If a line contains "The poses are", it is the last one to write out; begin with the first line of the records and copy each exactly.

> Items from a dataset

◇ ◇ ◇ ◇

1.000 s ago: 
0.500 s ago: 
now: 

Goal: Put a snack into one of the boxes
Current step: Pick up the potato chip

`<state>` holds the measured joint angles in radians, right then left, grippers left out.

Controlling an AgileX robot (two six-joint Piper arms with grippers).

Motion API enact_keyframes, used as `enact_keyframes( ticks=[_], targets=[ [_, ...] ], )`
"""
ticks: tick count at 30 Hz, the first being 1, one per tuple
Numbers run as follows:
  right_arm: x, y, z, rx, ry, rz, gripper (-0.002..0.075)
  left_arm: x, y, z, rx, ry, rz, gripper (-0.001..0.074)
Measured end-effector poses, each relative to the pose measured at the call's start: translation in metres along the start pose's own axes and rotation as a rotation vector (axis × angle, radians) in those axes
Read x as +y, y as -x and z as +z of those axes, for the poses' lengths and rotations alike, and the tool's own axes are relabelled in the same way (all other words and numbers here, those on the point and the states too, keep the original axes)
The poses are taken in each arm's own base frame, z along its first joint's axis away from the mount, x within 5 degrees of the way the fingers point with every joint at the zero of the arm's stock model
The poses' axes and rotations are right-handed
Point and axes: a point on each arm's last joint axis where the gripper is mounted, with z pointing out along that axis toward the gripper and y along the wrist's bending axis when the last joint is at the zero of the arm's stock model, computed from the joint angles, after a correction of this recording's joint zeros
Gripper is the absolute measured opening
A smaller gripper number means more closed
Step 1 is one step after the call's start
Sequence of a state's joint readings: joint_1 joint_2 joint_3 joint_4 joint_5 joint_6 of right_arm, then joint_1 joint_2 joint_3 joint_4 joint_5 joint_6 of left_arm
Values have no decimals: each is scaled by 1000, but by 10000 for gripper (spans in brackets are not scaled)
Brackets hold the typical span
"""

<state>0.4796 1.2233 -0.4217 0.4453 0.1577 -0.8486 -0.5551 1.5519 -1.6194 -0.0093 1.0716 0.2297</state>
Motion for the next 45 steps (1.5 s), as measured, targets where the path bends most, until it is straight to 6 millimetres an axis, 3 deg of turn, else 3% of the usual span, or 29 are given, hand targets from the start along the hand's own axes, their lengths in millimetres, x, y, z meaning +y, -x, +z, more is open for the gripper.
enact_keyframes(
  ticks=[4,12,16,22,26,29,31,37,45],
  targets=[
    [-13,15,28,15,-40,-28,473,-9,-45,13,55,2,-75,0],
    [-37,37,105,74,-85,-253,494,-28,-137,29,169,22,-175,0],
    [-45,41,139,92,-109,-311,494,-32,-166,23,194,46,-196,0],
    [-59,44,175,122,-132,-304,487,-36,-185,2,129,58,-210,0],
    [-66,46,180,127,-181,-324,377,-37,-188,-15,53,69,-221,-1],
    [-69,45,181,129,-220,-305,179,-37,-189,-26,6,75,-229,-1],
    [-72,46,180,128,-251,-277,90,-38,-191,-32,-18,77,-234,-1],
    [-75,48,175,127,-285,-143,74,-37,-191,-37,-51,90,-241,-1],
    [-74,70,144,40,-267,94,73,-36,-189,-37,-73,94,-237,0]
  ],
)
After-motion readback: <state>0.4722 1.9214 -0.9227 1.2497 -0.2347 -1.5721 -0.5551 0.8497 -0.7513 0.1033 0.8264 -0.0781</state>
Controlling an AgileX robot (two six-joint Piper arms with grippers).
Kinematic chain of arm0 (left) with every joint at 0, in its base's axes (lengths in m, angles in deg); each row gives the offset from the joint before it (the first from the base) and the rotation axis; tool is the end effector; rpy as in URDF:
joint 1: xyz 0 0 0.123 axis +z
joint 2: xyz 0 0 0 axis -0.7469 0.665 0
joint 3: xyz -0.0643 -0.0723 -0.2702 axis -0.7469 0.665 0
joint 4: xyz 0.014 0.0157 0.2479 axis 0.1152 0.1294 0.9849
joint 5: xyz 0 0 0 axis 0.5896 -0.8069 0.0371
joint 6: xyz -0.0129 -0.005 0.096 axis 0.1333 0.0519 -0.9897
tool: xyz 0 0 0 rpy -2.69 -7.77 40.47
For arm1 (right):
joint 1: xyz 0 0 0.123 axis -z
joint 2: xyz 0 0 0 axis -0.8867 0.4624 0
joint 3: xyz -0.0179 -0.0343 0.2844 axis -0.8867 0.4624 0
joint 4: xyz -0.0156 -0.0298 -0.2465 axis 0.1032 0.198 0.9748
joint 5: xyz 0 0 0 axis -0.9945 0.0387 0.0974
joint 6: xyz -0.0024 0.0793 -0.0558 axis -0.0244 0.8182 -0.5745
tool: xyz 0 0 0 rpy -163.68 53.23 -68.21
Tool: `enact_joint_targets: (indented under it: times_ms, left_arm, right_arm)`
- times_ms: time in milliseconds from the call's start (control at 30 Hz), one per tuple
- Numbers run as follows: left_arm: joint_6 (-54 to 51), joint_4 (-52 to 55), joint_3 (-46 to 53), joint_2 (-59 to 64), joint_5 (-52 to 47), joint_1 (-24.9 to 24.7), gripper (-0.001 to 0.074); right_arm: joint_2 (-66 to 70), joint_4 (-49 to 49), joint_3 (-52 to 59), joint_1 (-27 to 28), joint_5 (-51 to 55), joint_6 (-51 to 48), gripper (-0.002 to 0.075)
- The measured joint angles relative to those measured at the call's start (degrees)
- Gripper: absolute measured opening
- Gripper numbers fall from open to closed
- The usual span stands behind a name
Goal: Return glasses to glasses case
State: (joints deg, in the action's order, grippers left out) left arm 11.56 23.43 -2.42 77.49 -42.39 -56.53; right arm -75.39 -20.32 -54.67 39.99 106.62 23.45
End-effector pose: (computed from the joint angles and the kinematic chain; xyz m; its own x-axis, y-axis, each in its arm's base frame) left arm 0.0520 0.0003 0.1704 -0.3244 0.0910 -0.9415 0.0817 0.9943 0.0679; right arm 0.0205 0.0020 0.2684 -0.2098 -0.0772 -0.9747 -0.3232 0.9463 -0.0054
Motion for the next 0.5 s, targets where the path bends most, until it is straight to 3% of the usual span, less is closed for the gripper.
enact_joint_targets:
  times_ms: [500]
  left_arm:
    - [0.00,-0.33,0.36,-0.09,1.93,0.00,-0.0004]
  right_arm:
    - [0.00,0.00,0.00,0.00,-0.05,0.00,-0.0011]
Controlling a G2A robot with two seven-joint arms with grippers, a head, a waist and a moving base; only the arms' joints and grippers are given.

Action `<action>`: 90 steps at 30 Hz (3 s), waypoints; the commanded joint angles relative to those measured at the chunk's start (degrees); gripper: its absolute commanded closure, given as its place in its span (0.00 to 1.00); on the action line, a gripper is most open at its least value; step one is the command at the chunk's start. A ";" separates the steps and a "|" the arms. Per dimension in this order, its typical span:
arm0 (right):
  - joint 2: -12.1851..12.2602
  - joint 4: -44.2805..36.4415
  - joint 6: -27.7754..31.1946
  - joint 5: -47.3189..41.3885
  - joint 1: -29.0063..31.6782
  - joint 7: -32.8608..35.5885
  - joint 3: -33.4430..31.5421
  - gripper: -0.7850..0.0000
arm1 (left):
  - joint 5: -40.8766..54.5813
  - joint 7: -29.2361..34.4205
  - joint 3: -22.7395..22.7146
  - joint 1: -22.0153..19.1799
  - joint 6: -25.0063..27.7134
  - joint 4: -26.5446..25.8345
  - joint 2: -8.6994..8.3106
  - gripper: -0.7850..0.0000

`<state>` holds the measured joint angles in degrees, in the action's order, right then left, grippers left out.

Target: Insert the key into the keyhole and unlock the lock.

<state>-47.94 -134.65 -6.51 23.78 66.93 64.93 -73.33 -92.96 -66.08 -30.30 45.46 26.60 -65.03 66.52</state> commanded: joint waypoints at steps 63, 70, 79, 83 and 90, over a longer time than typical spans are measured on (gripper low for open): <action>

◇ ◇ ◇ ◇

> Solution
1.000 s ago: 
0.500 s ago: 
now: 

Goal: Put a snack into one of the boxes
Current step: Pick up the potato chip

`<state>` holds the measured joint angles in radians, right then left, grippers left out.

Controlling an AgileX robot (two six-joint Piper arms with grippers).

Motion API enact_keyframes, used as `enact_keyframes( ticks=[_], targets=[ [_, ...] ], )`
"""
ticks: tick count at 30 Hz, the first being 1, one per tuple
Numbers run as follows:
  right_arm: x, y, z, rx, ry, rz, gripper (-0.002..0.075)
  left_arm: x, y, z, rx, ry, rz, gripper (-0.001..0.074)
Measured end-effector poses, each relative to the pose measured at the call's start: translation in metres along the start pose's own axes and rotation as a rotation vector (axis × angle, radians) in those axes
Read x as +y, y as -x and z as +z of those axes, for the poses' lengths and rotations alike, and the tool's own axes are relabelled in the same way (all other words and numbers here, those on the point and the states too, keep the original axes)
The poses are taken in each arm's own base frame, z along its first joint's axis away from the mount, x within 5 degrees of the way the fingers point with every joint at the zero of the arm's stock model

With that, the output is complete.